> [TASK DIRECTIONS]: Could you copy every line of the data that contains "frame"?

> [GIVEN ENTRIES]:

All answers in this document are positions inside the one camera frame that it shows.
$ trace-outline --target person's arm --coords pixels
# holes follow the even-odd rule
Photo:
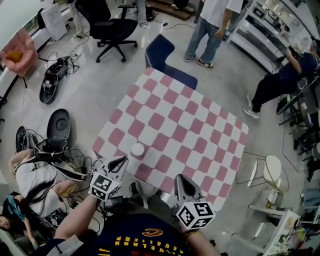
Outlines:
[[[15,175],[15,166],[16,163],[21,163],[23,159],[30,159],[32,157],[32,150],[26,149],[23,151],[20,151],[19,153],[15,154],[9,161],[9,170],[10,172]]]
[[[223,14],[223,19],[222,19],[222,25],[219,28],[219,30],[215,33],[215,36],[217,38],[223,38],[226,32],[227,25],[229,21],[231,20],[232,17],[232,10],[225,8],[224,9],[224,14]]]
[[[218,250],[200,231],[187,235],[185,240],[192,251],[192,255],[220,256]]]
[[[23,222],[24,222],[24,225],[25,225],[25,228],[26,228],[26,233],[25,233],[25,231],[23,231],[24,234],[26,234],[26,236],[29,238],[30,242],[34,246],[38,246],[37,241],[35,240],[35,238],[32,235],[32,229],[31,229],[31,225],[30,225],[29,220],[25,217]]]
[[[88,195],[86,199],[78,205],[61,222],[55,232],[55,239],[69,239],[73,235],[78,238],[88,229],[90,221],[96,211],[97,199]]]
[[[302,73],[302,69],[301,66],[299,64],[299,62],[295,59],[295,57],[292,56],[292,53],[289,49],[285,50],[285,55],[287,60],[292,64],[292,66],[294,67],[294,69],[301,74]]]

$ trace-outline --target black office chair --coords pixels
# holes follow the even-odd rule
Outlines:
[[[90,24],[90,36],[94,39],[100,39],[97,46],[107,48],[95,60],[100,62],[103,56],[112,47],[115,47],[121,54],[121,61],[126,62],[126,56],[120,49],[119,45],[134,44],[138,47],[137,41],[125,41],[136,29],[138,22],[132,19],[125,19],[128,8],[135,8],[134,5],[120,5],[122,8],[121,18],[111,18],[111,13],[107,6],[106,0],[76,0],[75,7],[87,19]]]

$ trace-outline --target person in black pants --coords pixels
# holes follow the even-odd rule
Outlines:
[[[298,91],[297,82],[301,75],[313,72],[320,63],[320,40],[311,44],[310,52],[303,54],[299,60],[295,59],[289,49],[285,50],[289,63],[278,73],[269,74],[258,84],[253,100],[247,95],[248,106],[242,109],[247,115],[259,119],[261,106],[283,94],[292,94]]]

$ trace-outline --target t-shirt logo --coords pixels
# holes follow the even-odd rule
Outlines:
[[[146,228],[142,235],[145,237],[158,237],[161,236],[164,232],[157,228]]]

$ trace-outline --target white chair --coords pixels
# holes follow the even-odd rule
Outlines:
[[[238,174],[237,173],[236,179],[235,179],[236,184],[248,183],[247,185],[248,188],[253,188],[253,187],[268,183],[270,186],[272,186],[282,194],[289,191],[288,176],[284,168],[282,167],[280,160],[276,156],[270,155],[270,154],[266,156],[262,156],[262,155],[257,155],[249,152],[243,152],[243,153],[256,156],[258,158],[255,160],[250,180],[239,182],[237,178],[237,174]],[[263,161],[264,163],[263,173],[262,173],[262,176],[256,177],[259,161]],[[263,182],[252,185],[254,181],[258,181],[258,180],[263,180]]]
==
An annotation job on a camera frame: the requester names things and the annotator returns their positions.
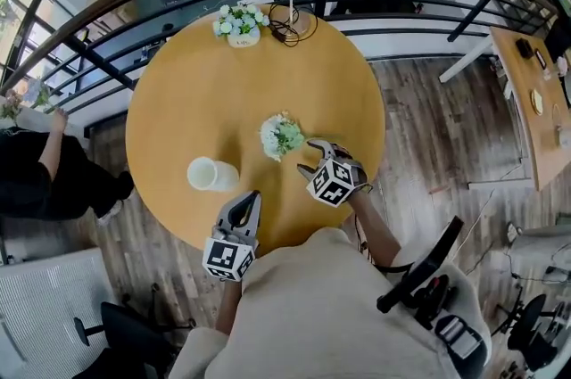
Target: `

> [OUTPUT BELOW]:
All answers in this document are positions inside the one camera frame that it shows.
An annotation job on a camera frame: the requester names things and the annotator returns their positions.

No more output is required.